_Prompt_. Within these entries, which lines include the string "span"? Copy each one.

_Data supplied_.
────────
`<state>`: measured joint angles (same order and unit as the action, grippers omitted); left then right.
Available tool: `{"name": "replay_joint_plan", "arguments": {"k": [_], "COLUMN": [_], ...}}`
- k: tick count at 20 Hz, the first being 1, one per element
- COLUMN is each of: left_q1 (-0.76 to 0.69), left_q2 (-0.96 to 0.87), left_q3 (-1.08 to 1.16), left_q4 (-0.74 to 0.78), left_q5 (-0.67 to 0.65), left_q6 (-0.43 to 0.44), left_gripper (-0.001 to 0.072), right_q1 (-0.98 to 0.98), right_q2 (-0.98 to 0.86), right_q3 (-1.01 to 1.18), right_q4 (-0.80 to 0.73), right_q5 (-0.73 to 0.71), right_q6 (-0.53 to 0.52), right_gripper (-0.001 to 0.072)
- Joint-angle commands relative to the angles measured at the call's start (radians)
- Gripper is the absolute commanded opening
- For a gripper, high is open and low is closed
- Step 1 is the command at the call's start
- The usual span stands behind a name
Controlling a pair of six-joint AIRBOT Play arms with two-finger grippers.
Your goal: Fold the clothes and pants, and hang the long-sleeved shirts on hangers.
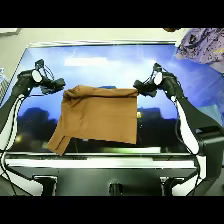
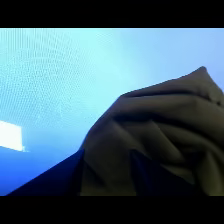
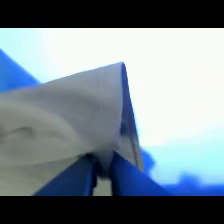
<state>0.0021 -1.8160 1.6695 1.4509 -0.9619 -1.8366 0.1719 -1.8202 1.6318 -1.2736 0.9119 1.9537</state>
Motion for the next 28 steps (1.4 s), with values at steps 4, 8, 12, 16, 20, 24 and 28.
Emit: {"name": "replay_joint_plan", "arguments": {"k": [4, 8, 12, 16, 20, 24, 28], "left_q1": [0.129, 0.322, 0.489, 0.546, 0.545, 0.545, 0.545], "left_q2": [0.007, 0.164, 0.37, 0.474, 0.459, 0.455, 0.455], "left_q3": [0.156, 0.116, -0.179, -0.473, -0.569, -0.573, -0.573], "left_q4": [-0.103, -0.184, -0.348, -0.382, -0.382, -0.383, -0.383], "left_q5": [-0.285, -0.332, -0.302, -0.279, -0.279, -0.279, -0.279], "left_q6": [0.177, 0.234, 0.32, 0.319, 0.319, 0.319, 0.319], "left_gripper": [0.0565, 0.0563, 0.0563, 0.0535, 0.0536, 0.0536, 0.0536], "right_q1": [-0.047, -0.195, -0.344, -0.373, -0.303, -0.16, -0.058], "right_q2": [0.057, 0.199, 0.322, 0.451, 0.476, 0.476, 0.459], "right_q3": [0.002, 0.001, -0.163, -0.6, -0.875, -0.961, -0.964], "right_q4": [0.193, 0.203, 0.189, 0.35, 0.515, 0.511, 0.512], "right_q5": [0.121, 0.38, 0.606, 0.492, 0.376, 0.246, 0.153], "right_q6": [-0.084, -0.288, -0.507, -0.624, -0.746, -0.745, -0.695], "right_gripper": [0.0418, 0.0483, 0.0479, 0.0478, 0.048, 0.055, 0.0592]}}
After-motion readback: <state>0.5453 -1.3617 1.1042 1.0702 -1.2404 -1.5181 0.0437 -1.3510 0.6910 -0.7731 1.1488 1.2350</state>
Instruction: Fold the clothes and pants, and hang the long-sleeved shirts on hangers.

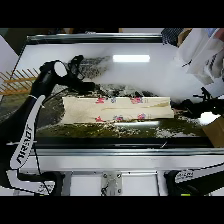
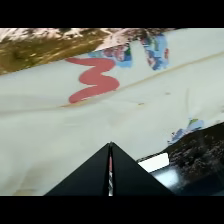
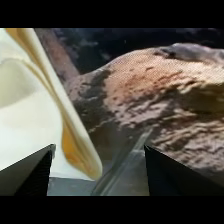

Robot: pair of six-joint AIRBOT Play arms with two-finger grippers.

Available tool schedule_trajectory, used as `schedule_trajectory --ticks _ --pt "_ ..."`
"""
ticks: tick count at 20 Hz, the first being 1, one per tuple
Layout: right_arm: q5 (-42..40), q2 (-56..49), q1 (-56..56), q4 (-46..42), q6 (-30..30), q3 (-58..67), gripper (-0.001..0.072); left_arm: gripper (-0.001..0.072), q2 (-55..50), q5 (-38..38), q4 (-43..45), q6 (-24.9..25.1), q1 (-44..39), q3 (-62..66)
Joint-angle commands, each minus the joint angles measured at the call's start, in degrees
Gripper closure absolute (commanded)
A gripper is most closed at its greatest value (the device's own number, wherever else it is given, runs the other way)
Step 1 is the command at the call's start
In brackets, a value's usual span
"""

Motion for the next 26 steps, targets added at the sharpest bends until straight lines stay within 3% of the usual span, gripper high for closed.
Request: schedule_trajectory --ticks 1,6,7,9,12,16,20,26 --pt "1.86 -5.20 -0.26 7.06 -5.66 1.09 0.0108 0.0697 0.07 1.90 0.07 -0.15 -6.34 0.07" --pt "3.67 -7.82 6.38 9.31 -6.40 2.01 0.0113 0.0697 -0.24 2.32 0.07 -1.14 -10.80 0.07" --pt "3.63 -7.91 7.74 9.31 -6.43 2.01 0.0151 0.0697 -0.46 2.29 0.04 -1.18 -11.26 0.07" --pt "3.67 -7.89 9.57 9.31 -7.52 2.01 0.0332 0.0697 -1.05 2.27 0.04 -1.20 -11.85 0.09" --pt "3.67 -7.61 10.19 9.29 -7.89 2.12 0.0695 0.0697 -2.71 1.99 0.00 -1.62 -11.85 0.09" --pt "4.98 -2.93 10.32 4.04 -4.72 5.27 0.0703 0.0698 -5.95 3.63 -0.07 -2.73 -11.85 0.09" --pt "12.22 4.44 13.20 -2.34 0.39 13.86 0.0704 0.0698 -11.19 10.62 -4.96 -2.62 -11.85 0.81" --pt "19.26 13.11 22.97 -7.08 10.43 26.23 0.0704 0.0699 -23.93 9.20 -8.07 -2.58 -14.78 13.40"
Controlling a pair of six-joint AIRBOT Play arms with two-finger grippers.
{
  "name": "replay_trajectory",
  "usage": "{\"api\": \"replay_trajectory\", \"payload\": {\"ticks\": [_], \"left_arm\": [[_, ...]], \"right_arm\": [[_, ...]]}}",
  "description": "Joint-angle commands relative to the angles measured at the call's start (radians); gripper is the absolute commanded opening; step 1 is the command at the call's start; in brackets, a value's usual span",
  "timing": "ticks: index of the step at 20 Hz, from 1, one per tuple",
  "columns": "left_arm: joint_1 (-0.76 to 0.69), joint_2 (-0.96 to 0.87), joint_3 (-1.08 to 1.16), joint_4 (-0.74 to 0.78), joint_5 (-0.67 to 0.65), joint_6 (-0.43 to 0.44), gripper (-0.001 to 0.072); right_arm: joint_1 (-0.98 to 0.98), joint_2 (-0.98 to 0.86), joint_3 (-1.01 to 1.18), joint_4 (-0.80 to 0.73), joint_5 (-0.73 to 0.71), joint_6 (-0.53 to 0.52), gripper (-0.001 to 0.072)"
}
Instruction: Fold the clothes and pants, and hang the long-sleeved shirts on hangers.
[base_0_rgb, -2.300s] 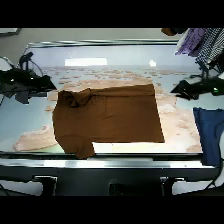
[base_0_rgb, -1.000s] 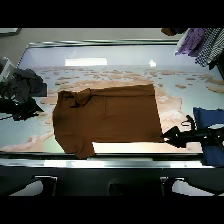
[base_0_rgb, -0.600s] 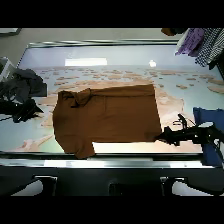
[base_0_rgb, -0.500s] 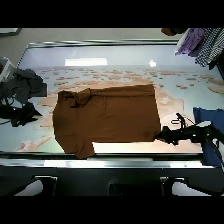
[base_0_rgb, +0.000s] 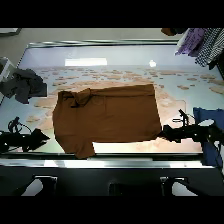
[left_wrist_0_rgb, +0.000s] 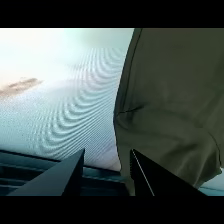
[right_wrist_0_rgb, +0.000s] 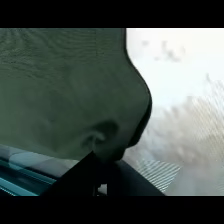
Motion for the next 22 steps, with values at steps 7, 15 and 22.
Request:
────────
_Result of the exercise_.
- The usual span stands behind a name
In brackets, a value's usual span
Motion for the next 26 steps, targets added at the sharpest bends until straight lines stay within 3% of the usual span, gripper high for closed.
  "description": "Joint-angle commands relative to the angles measured at the call's start (radians); gripper is the absolute commanded opening; step 1 is the command at the call's start; in brackets, a value's usual span",

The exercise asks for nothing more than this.